→ To do:
When you reach the line containing "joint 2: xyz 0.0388" in the data below, begin returning lines exactly as written, and stop once the line containing "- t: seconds" has been returned.

→ Extracted material:

..............................

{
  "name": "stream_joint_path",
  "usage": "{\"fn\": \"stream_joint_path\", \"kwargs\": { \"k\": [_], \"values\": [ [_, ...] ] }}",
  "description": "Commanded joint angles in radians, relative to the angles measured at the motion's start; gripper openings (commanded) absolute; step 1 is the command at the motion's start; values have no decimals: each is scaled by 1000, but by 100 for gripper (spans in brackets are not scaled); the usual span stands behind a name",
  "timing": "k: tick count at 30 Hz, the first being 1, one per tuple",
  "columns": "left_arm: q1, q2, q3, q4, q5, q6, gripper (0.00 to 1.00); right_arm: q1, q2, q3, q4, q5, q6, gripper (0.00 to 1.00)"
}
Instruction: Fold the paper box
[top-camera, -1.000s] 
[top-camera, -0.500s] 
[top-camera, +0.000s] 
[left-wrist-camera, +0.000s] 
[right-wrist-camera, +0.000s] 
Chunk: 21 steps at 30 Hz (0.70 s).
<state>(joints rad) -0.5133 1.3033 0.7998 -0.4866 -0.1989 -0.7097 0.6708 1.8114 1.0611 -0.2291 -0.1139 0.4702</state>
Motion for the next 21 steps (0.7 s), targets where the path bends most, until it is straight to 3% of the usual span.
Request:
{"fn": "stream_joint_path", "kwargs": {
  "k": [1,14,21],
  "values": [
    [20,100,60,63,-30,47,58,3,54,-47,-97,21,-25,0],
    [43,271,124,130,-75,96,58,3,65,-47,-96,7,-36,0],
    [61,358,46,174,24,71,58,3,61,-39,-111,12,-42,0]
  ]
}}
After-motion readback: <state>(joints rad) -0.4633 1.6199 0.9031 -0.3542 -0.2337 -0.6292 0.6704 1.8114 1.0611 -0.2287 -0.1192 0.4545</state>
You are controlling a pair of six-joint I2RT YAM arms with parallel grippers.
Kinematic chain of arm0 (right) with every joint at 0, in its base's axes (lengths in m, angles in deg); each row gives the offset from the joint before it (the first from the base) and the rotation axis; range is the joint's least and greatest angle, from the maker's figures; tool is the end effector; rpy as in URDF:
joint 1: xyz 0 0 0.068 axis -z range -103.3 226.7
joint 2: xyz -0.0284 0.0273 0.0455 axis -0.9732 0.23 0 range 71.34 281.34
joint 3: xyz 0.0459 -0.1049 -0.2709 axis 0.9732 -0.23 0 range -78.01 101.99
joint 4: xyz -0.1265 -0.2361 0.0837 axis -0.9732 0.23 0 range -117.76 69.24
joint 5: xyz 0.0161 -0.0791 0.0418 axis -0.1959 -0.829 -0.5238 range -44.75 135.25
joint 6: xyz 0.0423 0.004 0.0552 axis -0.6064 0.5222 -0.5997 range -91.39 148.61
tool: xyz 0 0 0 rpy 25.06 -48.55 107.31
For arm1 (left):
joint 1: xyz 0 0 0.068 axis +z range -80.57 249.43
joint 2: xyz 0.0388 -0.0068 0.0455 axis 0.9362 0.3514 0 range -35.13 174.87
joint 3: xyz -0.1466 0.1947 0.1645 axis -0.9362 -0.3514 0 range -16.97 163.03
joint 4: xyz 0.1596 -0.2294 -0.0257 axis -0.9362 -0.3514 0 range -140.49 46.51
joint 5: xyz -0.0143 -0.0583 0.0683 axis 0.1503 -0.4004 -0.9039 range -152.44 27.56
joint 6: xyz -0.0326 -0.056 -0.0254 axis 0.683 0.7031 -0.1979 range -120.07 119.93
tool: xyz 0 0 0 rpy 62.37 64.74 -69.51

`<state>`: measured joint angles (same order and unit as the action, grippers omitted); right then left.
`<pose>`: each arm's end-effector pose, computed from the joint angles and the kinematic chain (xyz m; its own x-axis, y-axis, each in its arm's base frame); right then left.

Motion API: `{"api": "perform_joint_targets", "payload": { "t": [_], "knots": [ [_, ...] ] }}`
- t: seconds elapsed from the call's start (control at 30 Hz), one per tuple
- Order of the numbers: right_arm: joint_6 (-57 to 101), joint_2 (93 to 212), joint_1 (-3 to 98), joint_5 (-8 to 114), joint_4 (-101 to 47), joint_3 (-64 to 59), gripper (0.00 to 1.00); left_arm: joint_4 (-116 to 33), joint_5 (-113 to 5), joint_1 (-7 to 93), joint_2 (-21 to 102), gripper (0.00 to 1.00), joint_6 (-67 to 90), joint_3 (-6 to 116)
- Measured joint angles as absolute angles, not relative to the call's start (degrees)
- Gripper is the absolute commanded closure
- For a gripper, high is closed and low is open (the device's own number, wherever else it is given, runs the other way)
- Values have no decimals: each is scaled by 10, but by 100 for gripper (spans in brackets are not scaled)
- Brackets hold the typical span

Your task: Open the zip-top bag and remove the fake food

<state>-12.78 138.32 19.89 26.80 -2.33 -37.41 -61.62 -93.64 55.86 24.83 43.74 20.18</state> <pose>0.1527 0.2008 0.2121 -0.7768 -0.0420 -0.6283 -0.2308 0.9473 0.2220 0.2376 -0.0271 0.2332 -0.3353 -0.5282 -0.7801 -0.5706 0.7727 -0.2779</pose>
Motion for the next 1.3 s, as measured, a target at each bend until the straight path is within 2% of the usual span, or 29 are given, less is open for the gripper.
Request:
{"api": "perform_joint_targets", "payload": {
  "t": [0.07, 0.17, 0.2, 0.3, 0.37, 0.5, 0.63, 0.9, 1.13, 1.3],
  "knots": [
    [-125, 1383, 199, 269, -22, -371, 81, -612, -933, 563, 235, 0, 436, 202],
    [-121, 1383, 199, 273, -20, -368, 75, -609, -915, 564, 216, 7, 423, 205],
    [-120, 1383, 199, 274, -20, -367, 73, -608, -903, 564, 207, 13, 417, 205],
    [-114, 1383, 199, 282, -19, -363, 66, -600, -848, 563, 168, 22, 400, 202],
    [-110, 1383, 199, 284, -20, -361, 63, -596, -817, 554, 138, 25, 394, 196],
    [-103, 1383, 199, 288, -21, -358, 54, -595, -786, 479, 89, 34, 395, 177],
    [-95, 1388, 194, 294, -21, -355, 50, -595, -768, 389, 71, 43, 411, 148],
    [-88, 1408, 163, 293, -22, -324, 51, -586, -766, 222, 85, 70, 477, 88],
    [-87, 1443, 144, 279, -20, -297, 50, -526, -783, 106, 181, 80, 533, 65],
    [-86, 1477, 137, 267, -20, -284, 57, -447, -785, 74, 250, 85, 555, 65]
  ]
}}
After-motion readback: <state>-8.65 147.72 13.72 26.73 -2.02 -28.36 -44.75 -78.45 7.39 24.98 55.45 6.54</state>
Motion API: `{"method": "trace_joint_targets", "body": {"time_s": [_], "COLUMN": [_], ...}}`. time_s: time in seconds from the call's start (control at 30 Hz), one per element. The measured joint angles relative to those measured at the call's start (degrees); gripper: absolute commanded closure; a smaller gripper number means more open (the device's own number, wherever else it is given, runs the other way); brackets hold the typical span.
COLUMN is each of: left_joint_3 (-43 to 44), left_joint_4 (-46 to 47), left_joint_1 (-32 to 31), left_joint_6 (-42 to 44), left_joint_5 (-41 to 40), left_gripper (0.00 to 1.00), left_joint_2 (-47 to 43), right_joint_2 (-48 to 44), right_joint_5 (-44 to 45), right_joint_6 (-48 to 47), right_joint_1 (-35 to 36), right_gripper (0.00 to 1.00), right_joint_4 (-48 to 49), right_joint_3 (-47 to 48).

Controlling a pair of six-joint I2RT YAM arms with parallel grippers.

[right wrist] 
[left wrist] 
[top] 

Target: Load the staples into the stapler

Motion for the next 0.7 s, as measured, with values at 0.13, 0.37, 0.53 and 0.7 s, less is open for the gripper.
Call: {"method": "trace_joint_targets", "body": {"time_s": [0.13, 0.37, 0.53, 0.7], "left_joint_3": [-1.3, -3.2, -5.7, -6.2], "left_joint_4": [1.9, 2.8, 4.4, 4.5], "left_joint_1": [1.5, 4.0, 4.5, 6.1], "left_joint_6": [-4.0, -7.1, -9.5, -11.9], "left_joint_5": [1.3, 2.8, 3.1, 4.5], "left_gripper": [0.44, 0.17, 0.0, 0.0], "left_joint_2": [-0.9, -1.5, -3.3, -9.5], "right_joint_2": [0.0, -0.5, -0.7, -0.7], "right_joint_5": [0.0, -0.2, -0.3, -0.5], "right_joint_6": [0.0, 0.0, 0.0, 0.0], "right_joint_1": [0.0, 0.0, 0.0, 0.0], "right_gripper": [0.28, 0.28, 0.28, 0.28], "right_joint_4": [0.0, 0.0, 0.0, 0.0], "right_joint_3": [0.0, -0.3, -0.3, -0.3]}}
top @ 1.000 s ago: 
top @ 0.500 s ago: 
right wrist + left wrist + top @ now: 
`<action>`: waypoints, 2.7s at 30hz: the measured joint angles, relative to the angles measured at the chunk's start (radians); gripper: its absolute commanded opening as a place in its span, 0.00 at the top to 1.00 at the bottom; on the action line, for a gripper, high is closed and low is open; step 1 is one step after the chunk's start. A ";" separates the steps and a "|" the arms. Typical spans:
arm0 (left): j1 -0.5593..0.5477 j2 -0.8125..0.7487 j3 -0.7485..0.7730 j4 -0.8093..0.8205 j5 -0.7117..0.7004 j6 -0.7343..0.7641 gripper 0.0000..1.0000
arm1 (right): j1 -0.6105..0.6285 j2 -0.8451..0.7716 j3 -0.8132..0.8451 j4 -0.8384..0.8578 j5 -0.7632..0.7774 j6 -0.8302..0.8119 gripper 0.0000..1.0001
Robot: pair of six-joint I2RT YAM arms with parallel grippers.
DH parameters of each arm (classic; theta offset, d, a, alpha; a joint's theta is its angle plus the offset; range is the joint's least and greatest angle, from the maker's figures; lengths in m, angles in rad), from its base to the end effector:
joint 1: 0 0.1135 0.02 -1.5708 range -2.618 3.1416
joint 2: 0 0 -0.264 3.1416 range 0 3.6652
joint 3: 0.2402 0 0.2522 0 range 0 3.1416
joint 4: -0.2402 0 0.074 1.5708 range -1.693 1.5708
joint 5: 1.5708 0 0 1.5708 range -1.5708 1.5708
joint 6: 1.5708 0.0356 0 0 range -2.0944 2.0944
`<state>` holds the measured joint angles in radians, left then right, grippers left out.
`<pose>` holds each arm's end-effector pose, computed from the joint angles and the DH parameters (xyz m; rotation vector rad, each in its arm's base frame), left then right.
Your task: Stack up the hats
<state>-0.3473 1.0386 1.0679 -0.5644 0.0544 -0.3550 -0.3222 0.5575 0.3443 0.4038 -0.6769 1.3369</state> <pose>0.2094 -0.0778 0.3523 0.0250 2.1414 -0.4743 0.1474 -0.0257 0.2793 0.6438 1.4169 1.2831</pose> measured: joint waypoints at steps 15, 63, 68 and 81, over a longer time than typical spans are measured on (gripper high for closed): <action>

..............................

→ Completed task:
joint 2: xyz 0.0388 -0.0068 0.0455 axis 0.9362 0.3514 0 range -35.13 174.87
joint 3: xyz -0.1466 0.1947 0.1645 axis -0.9362 -0.3514 0 range -16.97 163.03
joint 4: xyz 0.1596 -0.2294 -0.0257 axis -0.9362 -0.3514 0 range -140.49 46.51
joint 5: xyz -0.0143 -0.0583 0.0683 axis 0.1503 -0.4004 -0.9039 range -152.44 27.56
joint 6: xyz -0.0326 -0.056 -0.0254 axis 0.683 0.7031 -0.1979 range -120.07 119.93
tool: xyz 0 0 0 rpy 62.37 64.74 -69.51

`<state>`: measured joint angles (same order and unit as the action, grippers omitted); right then left.
`<pose>`: each arm's end-effector pose, computed from the joint angles and the kinematic chain (xyz m; its own x-axis, y-axis, each in its arm's base frame); right then left.

Motion API: `{"api": "perform_joint_targets", "payload": { "t": [_], "knots": [ [_, ...] ] }}`
- t: seconds elapsed from the call's start (control at 30 Hz), one per tuple

No further output is needed for this exercise.